Source material:
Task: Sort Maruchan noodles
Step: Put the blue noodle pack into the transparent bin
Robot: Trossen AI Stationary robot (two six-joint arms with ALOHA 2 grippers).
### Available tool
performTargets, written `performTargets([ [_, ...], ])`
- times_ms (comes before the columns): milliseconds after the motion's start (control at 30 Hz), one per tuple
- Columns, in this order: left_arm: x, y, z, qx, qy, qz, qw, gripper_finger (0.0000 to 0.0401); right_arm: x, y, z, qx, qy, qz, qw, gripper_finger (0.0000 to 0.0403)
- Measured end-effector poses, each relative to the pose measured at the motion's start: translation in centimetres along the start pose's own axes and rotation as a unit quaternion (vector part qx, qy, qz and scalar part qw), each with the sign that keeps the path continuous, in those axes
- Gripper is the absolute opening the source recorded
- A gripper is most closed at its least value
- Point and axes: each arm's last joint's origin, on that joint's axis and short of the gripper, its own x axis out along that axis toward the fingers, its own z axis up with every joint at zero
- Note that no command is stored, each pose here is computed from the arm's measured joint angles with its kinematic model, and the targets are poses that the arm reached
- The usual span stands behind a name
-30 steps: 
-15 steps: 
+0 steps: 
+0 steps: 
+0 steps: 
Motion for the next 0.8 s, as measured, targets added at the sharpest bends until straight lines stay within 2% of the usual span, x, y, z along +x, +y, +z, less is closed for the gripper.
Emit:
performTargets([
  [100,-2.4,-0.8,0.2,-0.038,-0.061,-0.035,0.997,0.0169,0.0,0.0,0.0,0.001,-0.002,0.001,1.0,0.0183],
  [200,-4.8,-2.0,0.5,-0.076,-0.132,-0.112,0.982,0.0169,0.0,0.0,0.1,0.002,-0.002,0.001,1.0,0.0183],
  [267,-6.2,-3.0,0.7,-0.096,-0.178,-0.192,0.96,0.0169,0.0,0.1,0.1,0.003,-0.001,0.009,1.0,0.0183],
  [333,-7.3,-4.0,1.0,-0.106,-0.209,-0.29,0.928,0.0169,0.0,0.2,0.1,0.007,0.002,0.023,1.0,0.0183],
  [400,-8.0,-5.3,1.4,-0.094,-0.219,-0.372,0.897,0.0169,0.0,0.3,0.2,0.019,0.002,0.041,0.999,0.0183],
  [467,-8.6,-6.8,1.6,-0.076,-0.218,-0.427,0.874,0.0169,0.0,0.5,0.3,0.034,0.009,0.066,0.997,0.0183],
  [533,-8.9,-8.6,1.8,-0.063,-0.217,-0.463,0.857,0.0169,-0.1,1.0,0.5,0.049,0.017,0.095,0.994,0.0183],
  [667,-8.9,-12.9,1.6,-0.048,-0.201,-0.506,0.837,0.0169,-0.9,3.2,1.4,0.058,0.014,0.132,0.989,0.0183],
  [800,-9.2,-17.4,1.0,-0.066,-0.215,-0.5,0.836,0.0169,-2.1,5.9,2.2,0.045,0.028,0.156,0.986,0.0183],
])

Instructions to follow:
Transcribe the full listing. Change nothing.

Problem solution:
Task: Sort Maruchan noodles
Step: Put the blue noodle pack into the transparent bin
Robot: Trossen AI Stationary robot (two six-joint arms with ALOHA 2 grippers).
### Available tool
performTargets, written `performTargets([ [_, ...], ])`
- times_ms (comes before the columns): milliseconds after the motion's start (control at 30 Hz), one per tuple
- Columns, in this order: left_arm: x, y, z, qx, qy, qz, qw, gripper_finger (0.0000 to 0.0401); right_arm: x, y, z, qx, qy, qz, qw, gripper_finger (0.0000 to 0.0403)
- Measured end-effector poses, each relative to the pose measured at the motion's start: translation in centimetres along the start pose's own axes and rotation as a unit quaternion (vector part qx, qy, qz and scalar part qw), each with the sign that keeps the path continuous, in those axes
- Gripper is the absolute opening the source recorded
- A gripper is most closed at its least value
- Point and axes: each arm's last joint's origin, on that joint's axis and short of the gripper, its own x axis out along that axis toward the fingers, its own z axis up with every joint at zero
- Note that no command is stored, each pose here is computed from the arm's measured joint angles with its kinematic model, and the targets are poses that the arm reached
- The usual span stands behind a name
-30 steps: 
-15 steps: 
+0 steps: 
+0 steps: 
+0 steps: 
Motion for the next 0.8 s, as measured, targets added at the sharpest bends until straight lines stay within 2% of the usual span, x, y, z along +x, +y, +z, less is closed for the gripper.
Emit:
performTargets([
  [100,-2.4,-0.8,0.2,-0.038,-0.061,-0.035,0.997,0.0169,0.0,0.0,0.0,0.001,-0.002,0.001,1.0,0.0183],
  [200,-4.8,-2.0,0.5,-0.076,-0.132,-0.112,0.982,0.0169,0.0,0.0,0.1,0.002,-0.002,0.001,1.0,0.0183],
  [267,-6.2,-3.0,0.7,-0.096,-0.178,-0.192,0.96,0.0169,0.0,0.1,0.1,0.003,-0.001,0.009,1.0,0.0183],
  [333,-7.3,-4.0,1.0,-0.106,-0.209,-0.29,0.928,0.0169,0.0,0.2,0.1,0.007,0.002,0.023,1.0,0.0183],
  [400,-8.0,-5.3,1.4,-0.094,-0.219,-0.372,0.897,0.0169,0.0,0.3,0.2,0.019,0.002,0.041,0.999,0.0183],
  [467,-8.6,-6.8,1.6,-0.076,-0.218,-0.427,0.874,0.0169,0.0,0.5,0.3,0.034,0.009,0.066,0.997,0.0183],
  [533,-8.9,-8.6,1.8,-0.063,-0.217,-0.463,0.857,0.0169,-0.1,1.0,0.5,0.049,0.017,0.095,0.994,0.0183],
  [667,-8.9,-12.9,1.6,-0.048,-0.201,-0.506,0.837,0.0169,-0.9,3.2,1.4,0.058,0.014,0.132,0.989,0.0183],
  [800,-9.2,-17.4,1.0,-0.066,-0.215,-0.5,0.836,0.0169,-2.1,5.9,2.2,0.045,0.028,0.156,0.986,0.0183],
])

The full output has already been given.